Diarrhoea caused by excess bile acids reaching the colon or bile acid diarrhoea (BAD), which has historically been referred to as bile acid malabsorption (BAM), is not a new disorder. In fact, the first reports of this disease appeared in the 1960s. The diseases in which BAD can be observed are chronic diarrhoea, cholecystectomy, microscopic colitis and irritable bowel syndrome (IBS).

A study published in 2007 conducted in patients with functional diarrhoea observed that diarrhoea was caused by BAD in 45% of the cases, while only 16% of the study patients had gluten sensitivity problems.1 A more recent review conducted in more than 1,000 patients with chronic diarrhoea and IBS symptoms, measured the tauroselcholic (75selenium) acid (SeHCAT) retention of these patients and concluded that approximately 30% of the patients presented with BAD.2 This review found that an extremely high percentage of patients responded to treatment with cholestyramine (96% of patients with SeHCAT retention <5, 80% with a retention of <10% and 70% with a retention of <15%).2

There is clinical confusion between chronic diarrhoea and diarrhoea-predominant IBS. Although there are fixed definitions for both conditions, the discriminatory feature appears to be the presence or absence of abdominal pain.3 However, patients do not always perfectly sit within these research based constructs.
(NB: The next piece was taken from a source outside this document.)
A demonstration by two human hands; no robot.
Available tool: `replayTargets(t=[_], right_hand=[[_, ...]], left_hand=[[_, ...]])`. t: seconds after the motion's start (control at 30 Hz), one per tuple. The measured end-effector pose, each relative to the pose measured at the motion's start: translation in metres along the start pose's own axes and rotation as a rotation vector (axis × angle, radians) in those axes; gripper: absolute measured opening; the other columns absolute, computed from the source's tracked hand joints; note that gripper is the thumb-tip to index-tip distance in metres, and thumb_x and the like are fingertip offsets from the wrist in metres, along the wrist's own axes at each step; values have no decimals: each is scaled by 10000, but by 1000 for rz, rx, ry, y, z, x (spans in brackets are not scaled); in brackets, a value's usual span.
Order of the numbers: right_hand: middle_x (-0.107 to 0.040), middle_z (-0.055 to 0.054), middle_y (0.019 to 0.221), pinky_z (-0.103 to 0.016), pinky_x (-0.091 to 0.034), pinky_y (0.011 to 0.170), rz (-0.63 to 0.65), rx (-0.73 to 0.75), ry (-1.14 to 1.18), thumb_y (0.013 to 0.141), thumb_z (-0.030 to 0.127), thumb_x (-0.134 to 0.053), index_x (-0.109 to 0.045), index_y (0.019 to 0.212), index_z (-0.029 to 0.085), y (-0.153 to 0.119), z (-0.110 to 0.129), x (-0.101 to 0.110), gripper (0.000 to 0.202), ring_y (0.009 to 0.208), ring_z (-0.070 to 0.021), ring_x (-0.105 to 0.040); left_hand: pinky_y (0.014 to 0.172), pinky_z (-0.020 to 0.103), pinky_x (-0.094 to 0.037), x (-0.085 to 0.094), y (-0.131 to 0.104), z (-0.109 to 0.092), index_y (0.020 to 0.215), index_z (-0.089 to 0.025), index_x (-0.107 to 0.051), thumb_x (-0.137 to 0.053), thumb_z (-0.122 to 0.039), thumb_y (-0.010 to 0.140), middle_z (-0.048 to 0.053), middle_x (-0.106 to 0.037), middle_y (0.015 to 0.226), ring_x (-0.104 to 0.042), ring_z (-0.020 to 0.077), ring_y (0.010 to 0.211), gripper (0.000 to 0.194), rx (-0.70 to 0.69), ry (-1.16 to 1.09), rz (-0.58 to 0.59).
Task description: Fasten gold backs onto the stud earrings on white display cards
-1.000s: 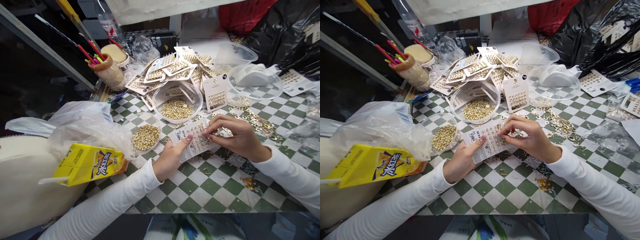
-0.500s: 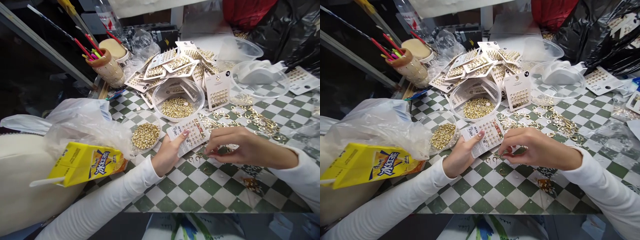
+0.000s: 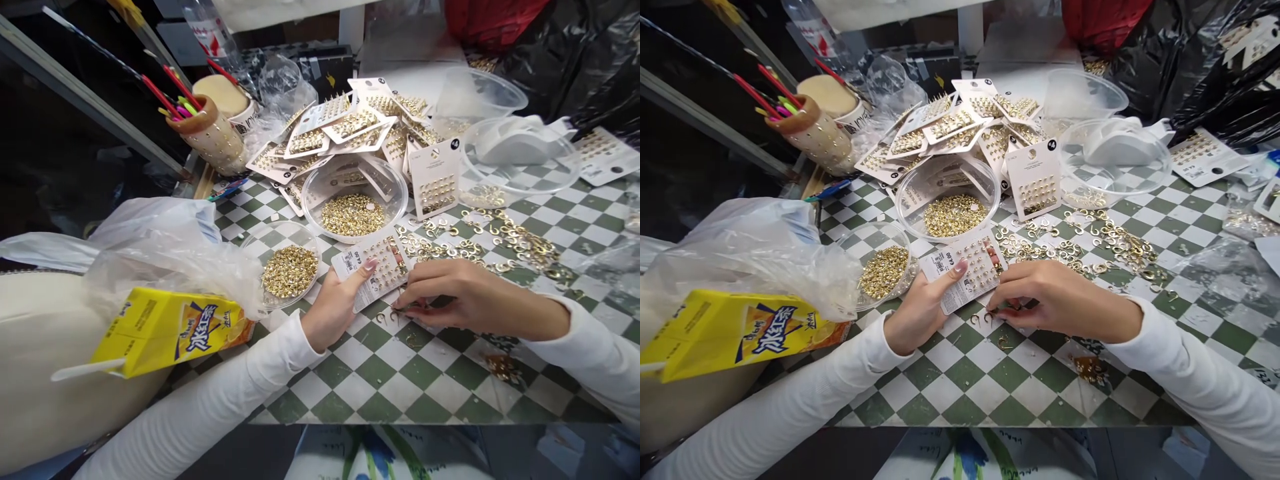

One example of this overlap is a recent study that clarified the possible causes of chronic diarrhoea in 89 patients. The investigators found that the main cause of diarrhoea was IBS, while diarrhoea caused by bile acids was the fourth leading cause.4 Two themes emerge from the existing body of literature. The first is that patients with IBS-type symptoms can have underlying undetected BAD. The second theme is the delay in diagnosis for patients with BAD. Our UK based study demonstrated that the diagnosis of BAD was made at a mean of 248 days from presentation, compared with 35 days for the diagnosis of coeliac disease.4

The association between cholecystectomy and BAD relates to the storage and recirculation of bile acids. Bile acids are produced by the liver and then stored in the gall bladder. If a cholecystectomy is performed then loss of bile acids occurs with the potential for subsequent gastrointestinal symptoms.5 Moreover, studies assessing BAD in patients with functional diarrhoea have observed that 23% of these patients had previously undergone cholecystectomy.6

Another of the causes of chronic diarrhoea is microscopic colitis. The incidence of this disease has increased in recent years and is related to BAD. Budesonide is a good therapeutic option for microscopic colitis as the drug is associated with an increase in bile acid absorption.7 An association between lymphocytic colitis and diarrhoea due to BAD has also been observed.8

Biography

Professor David S. Sanders is Professor of Gastroenterology at The University of Sheffield and an NHS consultant based in The Academic Unit of Gastroenterology, Royal Hallamshire Hospital, Sheffield, UK. He is the current Chair of the Coeliac UK Health Advisory Council, BSG Council Member and President of the International Society for the Study of Coeliac Disease (ISSCD). He is a medical doctor, international researcher and author.

References

1. Fernández-Bañares F et al. Am J Gastroenterol 2007;102:2520–2528.
2. Wedlake L et al. Aliment Pharmacol Ther 2009;30:707–717.
3. Lacy BE et al. Gastroenterology 2016;150:1393–1407.
4. Kurien M et al. Aliment Pharmacol Ther. 2014;40:215.
5. Sauter GH et al. Am J Gastroenterol 2002;97:1732–1725
6. Maisterra S et al. Bile acid malabsorption in the diagnosis of chronic diarrhea. Digestive Disease Week Congress 2011; May 19–22; San Diego, CA, USA. Sa1305.
7. Bajor A et al. Aliment Pharmacol Ther. 2006;24:1643–1649.
8. Fernández-Bañares F et al. Am J Gastroenterol 2009;104:1189–1198.